Джонсон слушал внимательно, не упуская даже самой ничтожной подробности.
— Не забудьте вставить панегирик кока-коле в ваш сценарий. Мы сдерем с них за скрытую рекламу, — вклинился он в короткую паузу. — И долго вы пробыли во Вьетнаме?
— В общей сложности порядочно.
— Меня тоже малость поджарило на этом огне. Жаль, что мы оказались по разные стороны баррикад.
— Вы воевали?
— В принципе да, хотя ни разу не выстрелил во вьетконговца.
— Моим орудием была авторучка.
— Рейд по тропе Хо Ши Мина, Долина Кувшинов в Лаосе, вертолетная атака в плавнях Меконга… Надо там быть, чтоб понять, чего оно стоит.
— Вы и репортажи читали?
— Бюро вырезок и книжные дилеры присылают нам всю печатную продукцию, где упомянуто ваше имя… Читать, конечно, не обязательно. Достаточно беглого просмотра. Но я, признаюсь, читал. И книги, и очерки в центральных газетах, где вы воспевали стойкость и мужество вьетов, противостоящих агрессии американского империализма.
— А также сайгонского марионеточного режима, а затем и китайского гегемонизма, — тон в тон добавил Борцов.
— И не раскаиваетесь теперь, когда многое выглядит в ином свете?
— Многое, но не все. Ни тогда, ни теперь я не воспринимал мир в черно-белых тонах и не запятнал себя ложью. Умолчание — это другая статья — было. И официальная риторика, пусть в гомеопатических дозах, тоже была. Куда от нее денешься? «Мы жили тогда на планете иной»… Так, кажется, у Георгия Иванова. В чем же раскаиваться? Жил, но не умер?.. Во Вьетнаме для этого было самое подходящее место. Бегая в туалет, надевали каски. А кассетное бомбометание?

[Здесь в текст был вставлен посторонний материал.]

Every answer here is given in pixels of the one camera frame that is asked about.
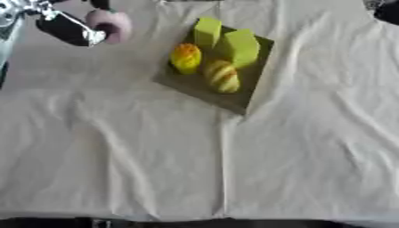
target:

От улиц в Виньлине остались только полосы пепла. Как и все там, я жил глубоко под землей. Да, это была не моя война. И я не взял автомат, хотя мне предлагали. И нырял в болотную жижу, когда ваш вертолет, расчесывая тростник лопастями, палил сразу из двух пулеметов. В чем я должен раскаиваться? Из первых рук я знал о стратегическом плане вьетнамского руководства: сначала Юг, потом Лаос и Кампучия, а после — Таиланд и Бирма. Сказал ли я хоть слово в поддержку? Что же до симпатий к вьетнамцам, они были искренни. Мы ели из одного котла и в любой момент могли подорваться на одной и той же мине, что, впрочем, не мешало охранникам регулярно обыскивать мой чемодан и калечить транзистор. Вдруг я чего-то не то слушаю? Ничего, мы, россияне, привыкли ко всему. Молчали здесь, смолчим и там. Сопротивляться? Сопротивлялся, подчас отчаянно, но не переступая последней черты.
— Перед дыбой? Кажется, так называлось в старину?
— Черт его знает… На дыбу, может, и пошел, если бы сразу, так сказать, экспрессом, минуя ГУЛАГ. Ну, не готов к этой мерзости, не хочу и не могу… Вам понятно?
— Чего ж тут не понять?.. А сами вы понимали, что живете в фашистской стране? И писали, тем не менее, пламенные антифашистские книги? И до крови дрались за них?.. Простите, Тим, но где логика?
— Не все так однозначно, как вам кажется издалека. Была логика, потому что была надежда. Всего не расскажешь, не объяснишь. Не начинать же с Двадцатого съезда? Это все самому надо пережить. Никогда не забуду, как полетел из окна комитета комсомола портрет генералиссимуса… Давайте лучше распечатаем сей изумительный штоф? — Ратмир махнул рукой и потянулся за коробкой.
— Не стоит. Я, признаться, с некоторого времени не пью.
— Тогда кофе? Чай?
— Лучше чай, но немного погодя. Не возражаете? Хочется обстоятельно поговорить.
— Извините. Я вас совсем заболтал. Меня куда-то не туда повело. Вы, наверное, торопитесь?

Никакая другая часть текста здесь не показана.